6. The exhilarating mix of Sci-Fi and Romanticism and Dystopia
The universe of The Hunger Games is set sometime in the (hopefully) far forward future of the United States, after we’ve blown ourselves nearly to oblivion and been replaced by the shadowy, totalitarian, vaguely one-world-government-esque, Capitol controlled state of Panem. There are nice futuristic touches for the fanboy in all of us, such as hovercraft, mixed in quite succinctly with throwbacks to Depression era America, with the poor residents of District 12 boiling pine needles to make a weak tea to fill their empty bellies, while the Capitol residents enjoy futuristic showers that dry and detangle their hair via electric current. It’s a quite satisfying mix of two favorite forms of genre for geeks - the old and the new - disingenuously thrown together in what is quite a brilliant dissection of the current separation of the classes within the USA. What better metaphor for the 99% and the 1% than the vast, vast separation of quality of life displayed throughout Panem? Can we doubt, even for a second, that the Hunger Games appeals to us by speaking of a world that, if we are honest, already exists? And can residents of CT ignore that Collins, herself a Connecticut resident, writes of a “Capitol” that bears the same nickname as our own capitol, Hartford? So, how far forward is this really set in the future? Afterall, vintage clothing is already making a comeback, a la the girls of District 12 on Reaping Day.
7. The Hope for Change
Katniss, Peeta and Gale are not satisfied with the status-qua of the Capitol’s control and cruelty over the Districts. Peeta longs for “a way to…to show the Capitol they don’t own me. That I’m more than just a piece in their Games.” That my friends, is hope. And since you read all the books, you know that Katniss and her Mockingjay will become a symbol not only of rebellion, but hope in the Districts across Panam.
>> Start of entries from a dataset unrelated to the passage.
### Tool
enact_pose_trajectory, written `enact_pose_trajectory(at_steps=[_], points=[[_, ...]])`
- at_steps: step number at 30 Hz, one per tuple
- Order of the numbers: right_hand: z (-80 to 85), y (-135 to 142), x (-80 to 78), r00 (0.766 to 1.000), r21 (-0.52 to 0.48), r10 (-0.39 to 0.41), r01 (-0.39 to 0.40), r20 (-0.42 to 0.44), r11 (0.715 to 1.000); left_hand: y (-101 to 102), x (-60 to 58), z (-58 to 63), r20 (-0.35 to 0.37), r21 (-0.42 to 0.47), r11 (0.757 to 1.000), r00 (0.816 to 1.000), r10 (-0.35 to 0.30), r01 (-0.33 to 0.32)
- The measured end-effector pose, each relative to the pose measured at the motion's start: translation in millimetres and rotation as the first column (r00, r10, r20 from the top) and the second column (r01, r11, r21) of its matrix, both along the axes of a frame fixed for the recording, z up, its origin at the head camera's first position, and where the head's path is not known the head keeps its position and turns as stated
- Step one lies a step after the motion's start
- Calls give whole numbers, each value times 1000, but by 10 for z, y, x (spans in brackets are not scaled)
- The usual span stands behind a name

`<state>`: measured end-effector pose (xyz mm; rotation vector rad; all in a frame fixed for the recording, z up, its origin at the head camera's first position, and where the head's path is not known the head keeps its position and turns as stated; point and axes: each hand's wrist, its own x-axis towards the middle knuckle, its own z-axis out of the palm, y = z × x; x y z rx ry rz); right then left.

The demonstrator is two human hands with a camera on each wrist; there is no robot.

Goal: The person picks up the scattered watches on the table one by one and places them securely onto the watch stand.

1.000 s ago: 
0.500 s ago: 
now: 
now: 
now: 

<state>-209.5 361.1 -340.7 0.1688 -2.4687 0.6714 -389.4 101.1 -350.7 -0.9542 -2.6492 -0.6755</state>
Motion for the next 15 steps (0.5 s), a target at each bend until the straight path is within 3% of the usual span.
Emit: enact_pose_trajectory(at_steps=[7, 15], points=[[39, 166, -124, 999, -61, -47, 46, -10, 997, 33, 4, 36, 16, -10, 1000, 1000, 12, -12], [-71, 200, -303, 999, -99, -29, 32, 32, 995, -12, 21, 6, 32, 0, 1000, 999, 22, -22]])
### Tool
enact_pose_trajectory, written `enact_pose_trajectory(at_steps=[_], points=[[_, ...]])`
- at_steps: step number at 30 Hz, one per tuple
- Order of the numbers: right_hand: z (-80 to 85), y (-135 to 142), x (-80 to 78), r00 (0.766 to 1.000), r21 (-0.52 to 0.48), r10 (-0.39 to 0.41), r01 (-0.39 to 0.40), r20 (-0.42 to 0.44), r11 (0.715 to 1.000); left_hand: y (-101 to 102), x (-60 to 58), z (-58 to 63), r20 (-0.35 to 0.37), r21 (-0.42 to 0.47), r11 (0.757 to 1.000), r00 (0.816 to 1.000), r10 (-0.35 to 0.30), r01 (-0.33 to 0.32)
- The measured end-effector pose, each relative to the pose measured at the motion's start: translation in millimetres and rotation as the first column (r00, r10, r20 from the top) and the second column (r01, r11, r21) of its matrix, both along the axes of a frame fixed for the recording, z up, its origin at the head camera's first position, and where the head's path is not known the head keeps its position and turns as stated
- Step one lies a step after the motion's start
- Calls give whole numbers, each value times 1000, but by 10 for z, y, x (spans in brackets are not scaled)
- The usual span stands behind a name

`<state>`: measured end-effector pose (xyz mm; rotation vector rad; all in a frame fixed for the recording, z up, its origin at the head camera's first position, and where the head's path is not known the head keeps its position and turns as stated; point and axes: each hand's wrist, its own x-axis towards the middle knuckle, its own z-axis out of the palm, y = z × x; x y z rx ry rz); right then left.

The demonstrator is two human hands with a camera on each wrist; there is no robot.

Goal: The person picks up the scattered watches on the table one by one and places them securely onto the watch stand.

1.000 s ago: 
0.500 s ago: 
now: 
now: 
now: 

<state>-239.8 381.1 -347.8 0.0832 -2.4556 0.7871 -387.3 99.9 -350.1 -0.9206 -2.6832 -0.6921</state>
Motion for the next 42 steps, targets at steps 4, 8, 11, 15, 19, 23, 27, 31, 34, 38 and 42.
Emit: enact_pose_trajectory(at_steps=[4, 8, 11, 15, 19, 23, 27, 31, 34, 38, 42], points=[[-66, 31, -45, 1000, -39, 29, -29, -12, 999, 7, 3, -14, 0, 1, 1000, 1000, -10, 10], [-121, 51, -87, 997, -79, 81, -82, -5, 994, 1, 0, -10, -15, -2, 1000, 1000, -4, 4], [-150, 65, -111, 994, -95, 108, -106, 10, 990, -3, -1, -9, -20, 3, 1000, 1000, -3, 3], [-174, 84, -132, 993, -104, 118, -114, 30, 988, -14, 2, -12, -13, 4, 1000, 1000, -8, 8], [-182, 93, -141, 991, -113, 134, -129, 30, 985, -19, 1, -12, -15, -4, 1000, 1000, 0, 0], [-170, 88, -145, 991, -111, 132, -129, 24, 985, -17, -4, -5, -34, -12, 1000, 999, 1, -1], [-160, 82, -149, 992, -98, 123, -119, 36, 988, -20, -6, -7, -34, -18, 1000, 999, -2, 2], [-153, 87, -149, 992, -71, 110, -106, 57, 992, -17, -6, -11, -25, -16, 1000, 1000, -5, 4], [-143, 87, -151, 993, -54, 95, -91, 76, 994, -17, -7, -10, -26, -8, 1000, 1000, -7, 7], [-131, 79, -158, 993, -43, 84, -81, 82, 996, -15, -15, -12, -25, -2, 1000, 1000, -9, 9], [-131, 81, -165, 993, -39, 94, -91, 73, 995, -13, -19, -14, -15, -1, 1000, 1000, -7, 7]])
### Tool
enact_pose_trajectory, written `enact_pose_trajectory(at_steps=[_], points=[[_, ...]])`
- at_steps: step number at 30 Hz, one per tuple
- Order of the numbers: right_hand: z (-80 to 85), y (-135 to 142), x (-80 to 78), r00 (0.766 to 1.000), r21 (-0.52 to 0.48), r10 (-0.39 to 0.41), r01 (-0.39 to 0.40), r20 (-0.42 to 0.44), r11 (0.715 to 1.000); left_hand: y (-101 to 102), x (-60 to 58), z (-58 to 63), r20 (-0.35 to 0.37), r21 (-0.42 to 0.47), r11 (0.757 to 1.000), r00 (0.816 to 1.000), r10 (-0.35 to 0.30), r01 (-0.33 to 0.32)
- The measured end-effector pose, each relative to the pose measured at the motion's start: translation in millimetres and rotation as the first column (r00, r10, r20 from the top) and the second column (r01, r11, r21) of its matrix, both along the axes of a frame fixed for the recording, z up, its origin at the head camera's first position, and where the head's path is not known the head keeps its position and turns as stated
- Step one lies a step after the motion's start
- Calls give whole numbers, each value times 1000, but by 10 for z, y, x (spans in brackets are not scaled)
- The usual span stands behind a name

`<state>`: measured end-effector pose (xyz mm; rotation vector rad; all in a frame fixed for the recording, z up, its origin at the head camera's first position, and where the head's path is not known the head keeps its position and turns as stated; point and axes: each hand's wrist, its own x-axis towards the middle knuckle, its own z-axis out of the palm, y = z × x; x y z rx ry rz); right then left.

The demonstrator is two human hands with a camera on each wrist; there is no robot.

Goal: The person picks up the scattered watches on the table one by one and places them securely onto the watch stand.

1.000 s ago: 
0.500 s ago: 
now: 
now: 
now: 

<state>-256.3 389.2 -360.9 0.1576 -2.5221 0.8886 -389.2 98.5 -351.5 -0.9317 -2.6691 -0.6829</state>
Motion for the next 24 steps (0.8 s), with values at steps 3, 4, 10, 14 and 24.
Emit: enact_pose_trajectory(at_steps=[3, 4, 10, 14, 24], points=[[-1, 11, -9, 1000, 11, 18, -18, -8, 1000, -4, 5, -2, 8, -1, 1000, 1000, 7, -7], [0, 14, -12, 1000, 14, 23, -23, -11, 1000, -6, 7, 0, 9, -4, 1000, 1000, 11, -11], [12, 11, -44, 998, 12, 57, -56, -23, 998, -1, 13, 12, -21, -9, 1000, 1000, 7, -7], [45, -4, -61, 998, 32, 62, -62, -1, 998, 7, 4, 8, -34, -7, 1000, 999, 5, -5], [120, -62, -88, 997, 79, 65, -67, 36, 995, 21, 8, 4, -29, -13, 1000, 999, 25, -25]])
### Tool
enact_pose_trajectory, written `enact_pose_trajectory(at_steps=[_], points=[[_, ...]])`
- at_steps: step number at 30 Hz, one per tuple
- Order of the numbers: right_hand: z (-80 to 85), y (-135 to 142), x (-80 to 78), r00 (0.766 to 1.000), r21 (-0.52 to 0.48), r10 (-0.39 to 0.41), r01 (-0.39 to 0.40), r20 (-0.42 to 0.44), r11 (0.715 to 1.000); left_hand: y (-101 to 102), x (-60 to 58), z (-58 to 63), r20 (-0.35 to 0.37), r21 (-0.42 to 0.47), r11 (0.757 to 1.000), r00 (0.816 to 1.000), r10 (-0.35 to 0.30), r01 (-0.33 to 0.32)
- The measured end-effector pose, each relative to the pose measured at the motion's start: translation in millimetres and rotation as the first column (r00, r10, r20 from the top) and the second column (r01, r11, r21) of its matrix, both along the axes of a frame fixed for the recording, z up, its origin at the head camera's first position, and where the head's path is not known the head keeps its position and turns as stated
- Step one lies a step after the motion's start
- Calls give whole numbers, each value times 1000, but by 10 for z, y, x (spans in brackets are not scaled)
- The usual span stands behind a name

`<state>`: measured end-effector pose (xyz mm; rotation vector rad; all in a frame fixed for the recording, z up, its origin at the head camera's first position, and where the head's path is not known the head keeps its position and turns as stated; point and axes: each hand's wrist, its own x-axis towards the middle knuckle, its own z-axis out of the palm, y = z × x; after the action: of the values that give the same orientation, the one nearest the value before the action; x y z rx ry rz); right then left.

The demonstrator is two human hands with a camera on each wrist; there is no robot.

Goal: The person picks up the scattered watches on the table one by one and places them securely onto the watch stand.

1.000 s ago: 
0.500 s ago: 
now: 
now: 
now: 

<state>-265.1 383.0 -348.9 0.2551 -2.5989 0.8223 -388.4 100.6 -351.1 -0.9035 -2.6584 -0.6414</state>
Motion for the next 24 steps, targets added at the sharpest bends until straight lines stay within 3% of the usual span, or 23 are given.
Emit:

It doesn’t matter if the “Odds are ever in your favor” whether you are in the Arena or not, if you have hope, you have life; a life worth changing. A hope for change worth fighting for in fact.
So, will we read and re-read these books over and over, and wait eagerly to see them explode on the silver screen over the next couple of years? Yes. Yes. A thousand times yes. Llamadork approved indeed.